Ketua BEM Fakultas Ilmu Politik Universitas Muhammadiyah Kupang, M. Rosadi Bahrudin menjelaskan seminar ini dilatarbelakangi oleh kajian internal mereka yang menemukan kejanggalan dalam perubahan KUHAP terkait penerapan asas Dominus Litis.
"Kami menemukan satu kejanggalan ketika kami mengkaji dan menganalisis perubahan asas KUHAP Dominus Litis," kata Rosadi.
Lebih lanjut, Rosadi menegaskan bahwa mahasiswa menolak perubahan KUHAP yang memberi wewenang lebih besar kepada Kejaksaan Agung.

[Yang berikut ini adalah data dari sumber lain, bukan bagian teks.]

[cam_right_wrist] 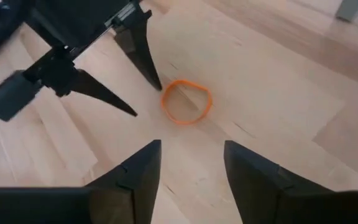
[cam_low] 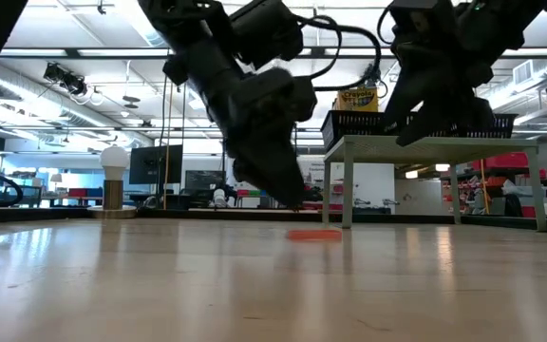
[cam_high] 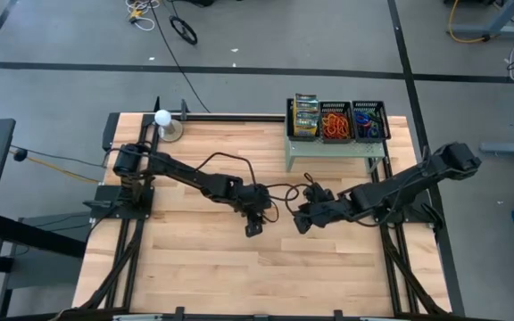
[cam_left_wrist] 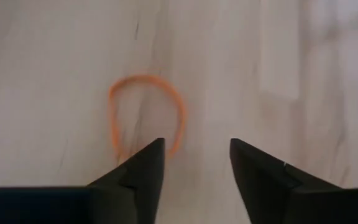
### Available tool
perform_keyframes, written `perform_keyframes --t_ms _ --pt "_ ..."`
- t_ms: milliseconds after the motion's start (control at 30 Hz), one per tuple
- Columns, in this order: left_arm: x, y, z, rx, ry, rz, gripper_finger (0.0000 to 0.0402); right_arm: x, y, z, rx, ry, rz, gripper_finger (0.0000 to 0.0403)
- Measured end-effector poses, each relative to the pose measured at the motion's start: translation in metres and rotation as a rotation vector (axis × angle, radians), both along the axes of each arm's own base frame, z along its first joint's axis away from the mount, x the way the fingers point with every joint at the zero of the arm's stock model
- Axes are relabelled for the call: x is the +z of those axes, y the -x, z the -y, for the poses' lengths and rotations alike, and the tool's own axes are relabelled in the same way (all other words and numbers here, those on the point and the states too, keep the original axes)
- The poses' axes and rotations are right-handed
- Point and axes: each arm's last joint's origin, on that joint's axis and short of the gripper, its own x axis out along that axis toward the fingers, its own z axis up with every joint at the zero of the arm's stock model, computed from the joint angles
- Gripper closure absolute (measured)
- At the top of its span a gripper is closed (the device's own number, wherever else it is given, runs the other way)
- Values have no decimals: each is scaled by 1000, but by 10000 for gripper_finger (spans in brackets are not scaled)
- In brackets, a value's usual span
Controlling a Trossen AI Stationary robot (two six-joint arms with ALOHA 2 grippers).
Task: Pick & Place Office Desk Supplies
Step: Put the orange rubber band into the middle black basket on the shelf
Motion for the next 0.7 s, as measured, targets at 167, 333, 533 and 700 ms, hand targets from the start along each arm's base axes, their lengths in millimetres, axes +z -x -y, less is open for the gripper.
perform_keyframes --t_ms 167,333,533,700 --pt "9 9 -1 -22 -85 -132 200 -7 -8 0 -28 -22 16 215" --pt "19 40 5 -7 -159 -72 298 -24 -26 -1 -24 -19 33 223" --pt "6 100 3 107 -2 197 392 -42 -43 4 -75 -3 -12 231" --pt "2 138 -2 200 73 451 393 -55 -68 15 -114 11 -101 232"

"Kami takutkan Kejagung melalui perubahan ini membuat wewenangnya menjadi superbody yang ditakutkan akan menjadi ruang titipan-titipan oleh oknum tertentu dan menjadi gudang korupsi yang dapat mencederai hukum di Indonesia," lanjutnya.

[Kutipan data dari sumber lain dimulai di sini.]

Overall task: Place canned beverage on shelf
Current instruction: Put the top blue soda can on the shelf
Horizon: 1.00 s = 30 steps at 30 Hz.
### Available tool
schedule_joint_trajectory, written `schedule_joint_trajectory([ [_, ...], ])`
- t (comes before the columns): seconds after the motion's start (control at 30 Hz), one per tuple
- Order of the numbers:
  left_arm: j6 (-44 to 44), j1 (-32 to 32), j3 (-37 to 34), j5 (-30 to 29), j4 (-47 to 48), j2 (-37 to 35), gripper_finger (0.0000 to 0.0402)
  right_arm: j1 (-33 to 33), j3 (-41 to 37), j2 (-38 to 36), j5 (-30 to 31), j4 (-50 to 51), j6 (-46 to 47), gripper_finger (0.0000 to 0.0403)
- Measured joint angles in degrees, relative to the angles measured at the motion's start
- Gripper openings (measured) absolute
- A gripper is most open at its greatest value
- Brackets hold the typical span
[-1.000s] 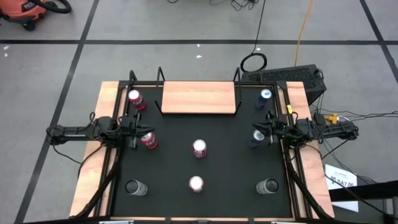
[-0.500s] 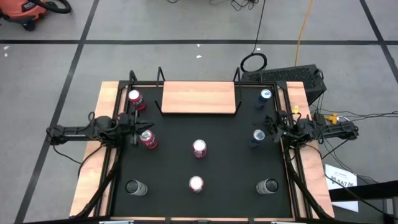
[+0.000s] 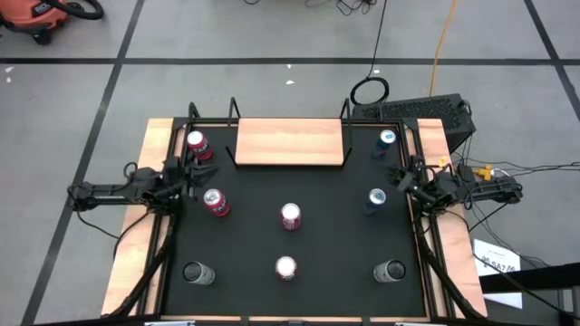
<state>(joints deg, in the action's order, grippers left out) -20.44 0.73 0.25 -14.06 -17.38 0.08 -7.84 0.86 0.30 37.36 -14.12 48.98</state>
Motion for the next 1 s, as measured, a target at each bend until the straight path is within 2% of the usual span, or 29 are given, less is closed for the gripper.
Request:
schedule_joint_trajectory([
  [0.27,-7.23,0.00,0.00,0.40,0.27,0.21,0.0000,0.00,0.64,0.00,3.43,-2.41,-2.10,0.0078],
  [0.43,-7.75,0.09,3.08,-3.40,2.35,0.79,0.0008,0.00,3.32,1.77,3.59,-1.98,-3.86,0.0143],
  [0.6,-7.77,0.04,9.45,-8.25,11.73,3.89,0.0056,0.02,9.02,5.61,5.81,-2.29,-7.92,0.0198],
  [0.73,-7.72,0.04,13.66,-10.06,12.61,7.91,0.0106,0.03,15.49,10.63,7.28,-1.75,-15.53,0.0214],
  [0.87,-8.13,0.07,17.58,-11.69,14.19,12.70,0.0144,0.04,23.61,15.85,11.53,6.86,-20.37,0.0215],
  [1.0,-12.47,1.18,21.50,-12.23,14.31,17.59,0.0160,0.04,33.52,20.20,14.56,24.70,-19.44,0.0215],
])
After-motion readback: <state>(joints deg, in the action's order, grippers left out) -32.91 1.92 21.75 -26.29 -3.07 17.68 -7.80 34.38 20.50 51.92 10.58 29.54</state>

Selain mengadakan seminar, BEM Fakultas Hukum dan Politik Universitas Muhammadiyah Kupang juga berencana menggelar aksi demonstrasi menolak perubahan asas Dominus Litis dalam revisi KUHAP tersebut.

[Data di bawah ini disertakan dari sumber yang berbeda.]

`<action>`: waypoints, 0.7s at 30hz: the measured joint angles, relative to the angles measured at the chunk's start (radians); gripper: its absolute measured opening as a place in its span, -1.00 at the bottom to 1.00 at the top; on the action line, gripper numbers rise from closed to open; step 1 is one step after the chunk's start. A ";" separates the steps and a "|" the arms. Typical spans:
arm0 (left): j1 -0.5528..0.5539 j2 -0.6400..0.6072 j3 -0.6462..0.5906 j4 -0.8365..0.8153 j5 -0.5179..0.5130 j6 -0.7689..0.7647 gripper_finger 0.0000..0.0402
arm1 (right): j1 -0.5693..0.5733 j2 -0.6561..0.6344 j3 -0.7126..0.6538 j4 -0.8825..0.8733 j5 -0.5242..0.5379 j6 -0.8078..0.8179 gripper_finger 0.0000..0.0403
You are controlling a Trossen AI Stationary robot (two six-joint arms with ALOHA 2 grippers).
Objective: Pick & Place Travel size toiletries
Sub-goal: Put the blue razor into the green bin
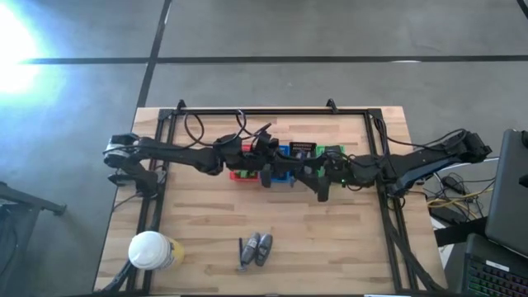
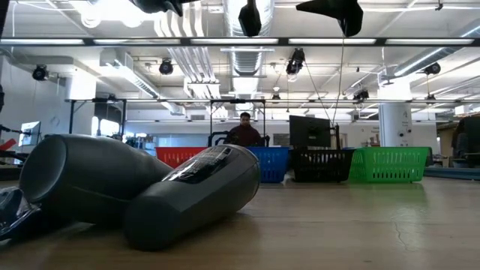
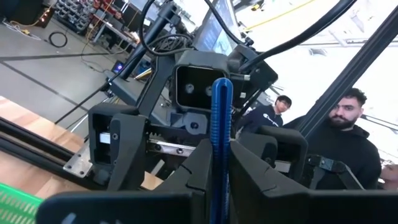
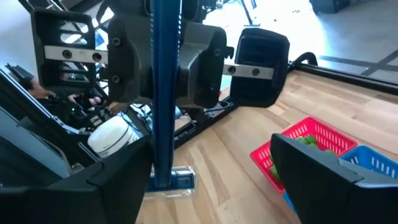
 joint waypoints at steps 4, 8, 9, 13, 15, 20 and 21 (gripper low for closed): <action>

Sementara itu, Sity Syahidah Nurani, menyampaikan bahwa perubahan KUHAP membawa dampak yang signifikan.
Dia menyoroti bahaya kewenangan absolut jaksa dalam sistem peradilan jika asas Dominus Litis tidak diawasi dengan ketat.
"Asas Dominus Litis menempatkan jaksa sebagai pengendali utama perkara pidana. Tanpa pengawasan yang ketat, asas ini berisiko membuka peluang penyalahgunaan kekuasaan oleh jaksa," jelasnya.
Sementara itu, Mikhael Rajamuda Bataona menegaskan pentingnya diskusi publik mengenai asas ini sebelum diberlakukan.
"Asas Dominus Litis perlu diuji di ruang publik. Harus diperiksa manfaat baik dan buruknya oleh masyarakat karena pasal ini berkaitan langsung dengan kepentingan publik dalam mencari keadilan," ujarnya.
Mikhael juga mengingatkan bahwa kewenangan besar dalam sistem hukum harus selalu diawasi, mencontohkan bagaimana KPK yang dulu sangat kuat akhirnya diawasi oleh Dewan Pengawas karena adanya penyalahgunaan kekuasaan.
"Tujuan hukum adalah menghadirkan keadilan. Lalu, apakah negara bisa menjamin bahwa ketika sebuah lembaga hukum diberi kewenangan sangat besar dalam proses hukum, maka ia akan berlaku adil?," tanyanya.
Menurutnya, DPR yang menyusun perubahan KUHAP harus belajar dari sejarah bahwa pemusatan kekuasaan dalam satu lembaga cenderung menimbulkan potensi penyalahgunaan.
"Dalam prinsip ketatanegaraan kita berlaku asas trias politica, yang menekankan check and balance antara lembaga-lembaga negara. Jika asas Dominus Litis ini diberlakukan tanpa pengawasan, maka bisa terjadi pemusatan kewenangan yang menggoda orang-orang di dalam lembaga itu untuk bertindak sewenang-wenang," pungkas Mikhael.